- What to do: For each line below that contains the string "folded", copy that line.

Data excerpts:
__________

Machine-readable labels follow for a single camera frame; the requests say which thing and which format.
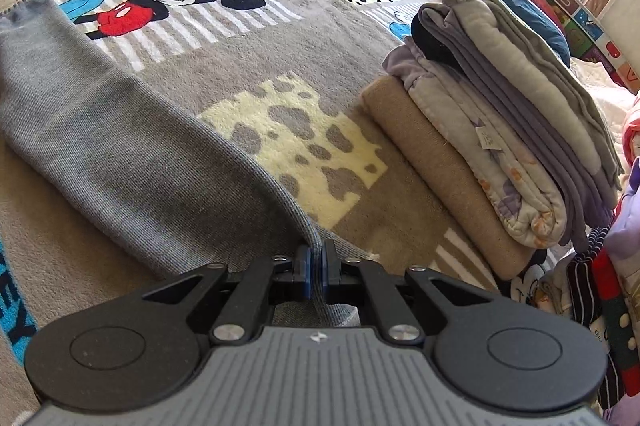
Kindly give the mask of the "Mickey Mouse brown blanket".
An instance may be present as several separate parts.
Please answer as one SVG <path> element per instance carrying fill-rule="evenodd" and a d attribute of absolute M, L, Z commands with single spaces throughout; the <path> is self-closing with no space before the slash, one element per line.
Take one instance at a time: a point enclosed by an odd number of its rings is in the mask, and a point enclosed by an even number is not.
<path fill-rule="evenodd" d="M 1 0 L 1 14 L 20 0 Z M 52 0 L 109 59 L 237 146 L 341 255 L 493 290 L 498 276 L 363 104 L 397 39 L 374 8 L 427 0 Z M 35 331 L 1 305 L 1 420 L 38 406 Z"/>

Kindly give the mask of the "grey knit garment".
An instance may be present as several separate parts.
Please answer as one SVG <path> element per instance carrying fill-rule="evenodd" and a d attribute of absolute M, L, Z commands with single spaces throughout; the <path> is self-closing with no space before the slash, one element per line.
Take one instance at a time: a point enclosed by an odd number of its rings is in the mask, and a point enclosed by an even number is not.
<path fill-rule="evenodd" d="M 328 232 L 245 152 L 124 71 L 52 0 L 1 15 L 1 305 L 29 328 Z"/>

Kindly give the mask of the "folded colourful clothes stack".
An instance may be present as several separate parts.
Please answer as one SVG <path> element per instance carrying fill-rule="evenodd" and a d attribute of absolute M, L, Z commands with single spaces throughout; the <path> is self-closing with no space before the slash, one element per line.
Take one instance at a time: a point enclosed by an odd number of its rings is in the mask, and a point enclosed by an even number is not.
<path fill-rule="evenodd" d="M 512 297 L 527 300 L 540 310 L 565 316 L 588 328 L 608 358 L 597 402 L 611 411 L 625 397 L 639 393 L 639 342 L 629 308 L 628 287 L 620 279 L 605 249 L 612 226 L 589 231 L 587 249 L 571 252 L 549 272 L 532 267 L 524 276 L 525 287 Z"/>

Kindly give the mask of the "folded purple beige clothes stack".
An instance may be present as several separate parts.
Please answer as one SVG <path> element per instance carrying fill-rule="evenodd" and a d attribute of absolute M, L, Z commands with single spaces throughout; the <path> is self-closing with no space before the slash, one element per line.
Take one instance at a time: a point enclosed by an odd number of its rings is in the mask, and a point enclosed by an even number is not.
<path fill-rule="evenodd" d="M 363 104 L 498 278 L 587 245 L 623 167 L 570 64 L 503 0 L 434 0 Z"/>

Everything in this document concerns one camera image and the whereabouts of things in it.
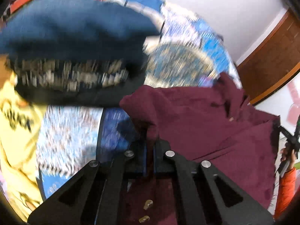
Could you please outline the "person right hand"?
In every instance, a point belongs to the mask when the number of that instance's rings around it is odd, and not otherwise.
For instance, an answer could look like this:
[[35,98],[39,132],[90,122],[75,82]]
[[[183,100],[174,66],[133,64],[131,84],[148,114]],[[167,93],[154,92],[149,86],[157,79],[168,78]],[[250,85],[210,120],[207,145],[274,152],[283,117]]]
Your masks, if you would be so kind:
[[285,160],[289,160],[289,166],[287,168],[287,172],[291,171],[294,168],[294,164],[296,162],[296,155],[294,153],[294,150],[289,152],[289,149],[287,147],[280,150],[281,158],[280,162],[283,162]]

__________

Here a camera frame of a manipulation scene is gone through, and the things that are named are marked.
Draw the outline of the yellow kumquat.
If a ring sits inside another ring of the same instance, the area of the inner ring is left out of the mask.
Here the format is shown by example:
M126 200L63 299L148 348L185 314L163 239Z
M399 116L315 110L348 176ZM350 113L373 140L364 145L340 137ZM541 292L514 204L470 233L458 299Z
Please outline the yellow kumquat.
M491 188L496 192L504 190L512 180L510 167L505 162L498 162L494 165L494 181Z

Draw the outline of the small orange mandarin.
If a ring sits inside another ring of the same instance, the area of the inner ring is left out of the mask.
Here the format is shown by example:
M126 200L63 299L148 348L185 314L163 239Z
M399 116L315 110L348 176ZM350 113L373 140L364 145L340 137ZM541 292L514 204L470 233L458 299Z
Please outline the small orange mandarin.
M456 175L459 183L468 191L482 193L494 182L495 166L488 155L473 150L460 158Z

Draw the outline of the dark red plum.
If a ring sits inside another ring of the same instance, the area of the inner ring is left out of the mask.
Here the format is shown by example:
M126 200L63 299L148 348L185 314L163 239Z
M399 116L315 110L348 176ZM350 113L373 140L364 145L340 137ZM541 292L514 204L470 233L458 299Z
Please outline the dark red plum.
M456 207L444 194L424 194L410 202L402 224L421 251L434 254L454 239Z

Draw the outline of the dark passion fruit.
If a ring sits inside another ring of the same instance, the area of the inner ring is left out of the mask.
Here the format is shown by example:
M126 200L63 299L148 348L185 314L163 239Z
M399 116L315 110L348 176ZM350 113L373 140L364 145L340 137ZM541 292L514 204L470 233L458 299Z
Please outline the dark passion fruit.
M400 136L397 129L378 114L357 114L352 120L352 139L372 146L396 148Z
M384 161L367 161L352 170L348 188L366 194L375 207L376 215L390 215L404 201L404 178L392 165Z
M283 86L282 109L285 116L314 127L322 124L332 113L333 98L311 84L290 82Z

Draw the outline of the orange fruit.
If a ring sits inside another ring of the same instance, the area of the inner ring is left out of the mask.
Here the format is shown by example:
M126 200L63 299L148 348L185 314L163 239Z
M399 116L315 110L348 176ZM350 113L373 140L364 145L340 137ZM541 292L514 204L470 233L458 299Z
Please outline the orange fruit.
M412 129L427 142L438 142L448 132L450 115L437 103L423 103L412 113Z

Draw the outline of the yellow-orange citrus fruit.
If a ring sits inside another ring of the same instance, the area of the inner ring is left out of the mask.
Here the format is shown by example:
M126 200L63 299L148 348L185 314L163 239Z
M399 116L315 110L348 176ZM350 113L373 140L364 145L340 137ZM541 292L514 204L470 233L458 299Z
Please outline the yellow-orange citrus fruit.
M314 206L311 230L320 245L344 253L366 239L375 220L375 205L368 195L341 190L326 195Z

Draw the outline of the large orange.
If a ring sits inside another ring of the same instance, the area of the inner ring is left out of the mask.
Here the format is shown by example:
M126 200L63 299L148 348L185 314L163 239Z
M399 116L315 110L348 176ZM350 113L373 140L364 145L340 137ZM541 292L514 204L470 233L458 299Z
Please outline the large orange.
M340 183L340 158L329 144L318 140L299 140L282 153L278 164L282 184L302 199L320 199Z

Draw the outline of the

__________

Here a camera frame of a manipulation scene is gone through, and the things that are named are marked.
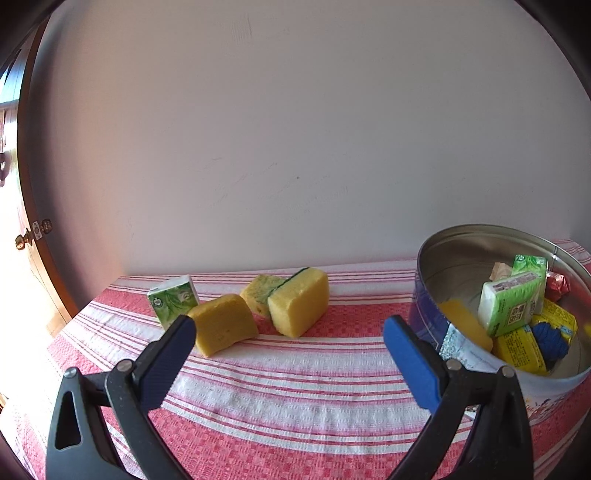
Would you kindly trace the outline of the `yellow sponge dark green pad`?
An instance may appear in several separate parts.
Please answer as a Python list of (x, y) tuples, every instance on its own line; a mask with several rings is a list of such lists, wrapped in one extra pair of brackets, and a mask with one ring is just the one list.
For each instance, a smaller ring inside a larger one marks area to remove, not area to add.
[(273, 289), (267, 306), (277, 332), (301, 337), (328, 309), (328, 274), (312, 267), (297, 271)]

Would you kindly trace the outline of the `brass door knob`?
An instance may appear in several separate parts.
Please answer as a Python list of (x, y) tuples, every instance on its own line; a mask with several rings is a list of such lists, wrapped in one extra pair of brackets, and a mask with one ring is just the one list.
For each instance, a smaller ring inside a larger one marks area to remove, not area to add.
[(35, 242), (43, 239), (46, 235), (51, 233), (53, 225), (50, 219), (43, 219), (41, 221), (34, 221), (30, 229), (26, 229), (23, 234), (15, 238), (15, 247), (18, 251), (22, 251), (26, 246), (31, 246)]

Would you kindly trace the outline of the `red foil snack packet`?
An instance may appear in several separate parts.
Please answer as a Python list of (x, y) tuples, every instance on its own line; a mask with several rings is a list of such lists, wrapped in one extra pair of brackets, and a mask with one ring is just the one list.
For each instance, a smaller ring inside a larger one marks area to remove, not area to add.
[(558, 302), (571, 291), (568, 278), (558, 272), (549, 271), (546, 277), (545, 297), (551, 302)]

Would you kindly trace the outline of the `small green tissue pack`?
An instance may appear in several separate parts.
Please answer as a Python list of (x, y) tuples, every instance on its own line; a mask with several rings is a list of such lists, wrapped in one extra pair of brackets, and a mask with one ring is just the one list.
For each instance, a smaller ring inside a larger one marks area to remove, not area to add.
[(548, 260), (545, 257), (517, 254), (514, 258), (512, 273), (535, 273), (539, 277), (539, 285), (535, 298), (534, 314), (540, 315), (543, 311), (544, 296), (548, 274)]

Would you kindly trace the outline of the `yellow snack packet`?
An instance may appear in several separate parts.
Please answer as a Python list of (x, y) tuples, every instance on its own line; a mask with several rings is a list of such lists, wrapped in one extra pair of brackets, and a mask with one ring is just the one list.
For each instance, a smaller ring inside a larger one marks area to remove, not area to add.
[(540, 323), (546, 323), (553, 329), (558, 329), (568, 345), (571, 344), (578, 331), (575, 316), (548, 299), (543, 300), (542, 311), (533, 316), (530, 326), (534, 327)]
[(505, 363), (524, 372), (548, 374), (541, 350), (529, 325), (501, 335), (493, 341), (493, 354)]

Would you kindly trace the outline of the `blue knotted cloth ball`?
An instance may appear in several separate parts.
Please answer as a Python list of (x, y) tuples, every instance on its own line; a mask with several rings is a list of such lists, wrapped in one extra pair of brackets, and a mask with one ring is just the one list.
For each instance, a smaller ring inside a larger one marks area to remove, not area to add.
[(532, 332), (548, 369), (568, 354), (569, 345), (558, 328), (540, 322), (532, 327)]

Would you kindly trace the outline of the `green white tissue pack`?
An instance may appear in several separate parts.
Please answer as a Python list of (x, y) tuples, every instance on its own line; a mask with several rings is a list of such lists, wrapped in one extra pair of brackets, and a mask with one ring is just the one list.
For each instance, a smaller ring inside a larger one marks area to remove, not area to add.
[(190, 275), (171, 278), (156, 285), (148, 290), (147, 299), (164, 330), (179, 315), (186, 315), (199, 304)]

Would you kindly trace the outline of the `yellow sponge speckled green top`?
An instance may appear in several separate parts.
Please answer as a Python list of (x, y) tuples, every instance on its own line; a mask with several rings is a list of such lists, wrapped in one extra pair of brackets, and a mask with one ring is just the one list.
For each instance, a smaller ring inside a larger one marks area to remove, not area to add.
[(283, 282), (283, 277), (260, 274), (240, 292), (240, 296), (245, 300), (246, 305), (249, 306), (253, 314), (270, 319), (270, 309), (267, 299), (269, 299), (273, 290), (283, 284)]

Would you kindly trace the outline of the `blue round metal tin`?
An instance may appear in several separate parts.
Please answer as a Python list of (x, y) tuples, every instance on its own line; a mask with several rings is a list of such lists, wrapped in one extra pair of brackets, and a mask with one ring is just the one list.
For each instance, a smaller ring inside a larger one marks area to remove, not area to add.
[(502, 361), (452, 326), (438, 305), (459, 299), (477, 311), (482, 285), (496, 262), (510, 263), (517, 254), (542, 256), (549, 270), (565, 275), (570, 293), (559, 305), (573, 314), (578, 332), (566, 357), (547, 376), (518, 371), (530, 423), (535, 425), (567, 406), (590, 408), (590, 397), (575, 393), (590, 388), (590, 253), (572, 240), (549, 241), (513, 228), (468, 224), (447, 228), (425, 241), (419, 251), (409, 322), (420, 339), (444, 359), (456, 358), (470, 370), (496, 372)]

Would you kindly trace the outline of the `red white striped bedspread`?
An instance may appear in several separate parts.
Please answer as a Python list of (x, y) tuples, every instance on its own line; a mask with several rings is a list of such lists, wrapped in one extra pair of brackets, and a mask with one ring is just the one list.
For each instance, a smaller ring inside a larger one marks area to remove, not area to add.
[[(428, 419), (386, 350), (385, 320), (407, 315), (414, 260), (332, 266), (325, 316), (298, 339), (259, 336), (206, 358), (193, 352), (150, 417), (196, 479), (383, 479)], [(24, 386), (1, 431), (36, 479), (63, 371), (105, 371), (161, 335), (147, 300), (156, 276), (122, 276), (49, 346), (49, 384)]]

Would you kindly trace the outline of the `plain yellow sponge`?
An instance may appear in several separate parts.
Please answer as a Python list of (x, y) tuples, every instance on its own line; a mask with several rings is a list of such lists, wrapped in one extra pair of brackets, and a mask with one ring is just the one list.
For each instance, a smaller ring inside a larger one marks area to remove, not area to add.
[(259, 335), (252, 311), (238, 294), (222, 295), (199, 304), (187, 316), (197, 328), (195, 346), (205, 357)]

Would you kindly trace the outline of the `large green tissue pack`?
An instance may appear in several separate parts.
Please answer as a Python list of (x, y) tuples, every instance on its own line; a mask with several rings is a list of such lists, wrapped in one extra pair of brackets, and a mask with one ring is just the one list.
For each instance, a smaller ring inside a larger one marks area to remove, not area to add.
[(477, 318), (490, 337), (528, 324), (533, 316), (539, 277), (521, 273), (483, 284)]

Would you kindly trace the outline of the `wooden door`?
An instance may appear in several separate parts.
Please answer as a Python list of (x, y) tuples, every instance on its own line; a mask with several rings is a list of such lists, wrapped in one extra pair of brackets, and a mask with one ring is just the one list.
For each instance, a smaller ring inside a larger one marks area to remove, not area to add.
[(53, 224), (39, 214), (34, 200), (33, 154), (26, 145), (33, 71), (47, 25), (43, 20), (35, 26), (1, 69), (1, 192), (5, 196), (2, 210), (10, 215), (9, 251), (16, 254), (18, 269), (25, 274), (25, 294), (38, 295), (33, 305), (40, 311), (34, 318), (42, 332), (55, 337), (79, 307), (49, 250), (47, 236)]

__________

- Response box:
Kindly give the mask of the "folded colourful clothes stack".
Kindly give the mask of the "folded purple beige clothes stack".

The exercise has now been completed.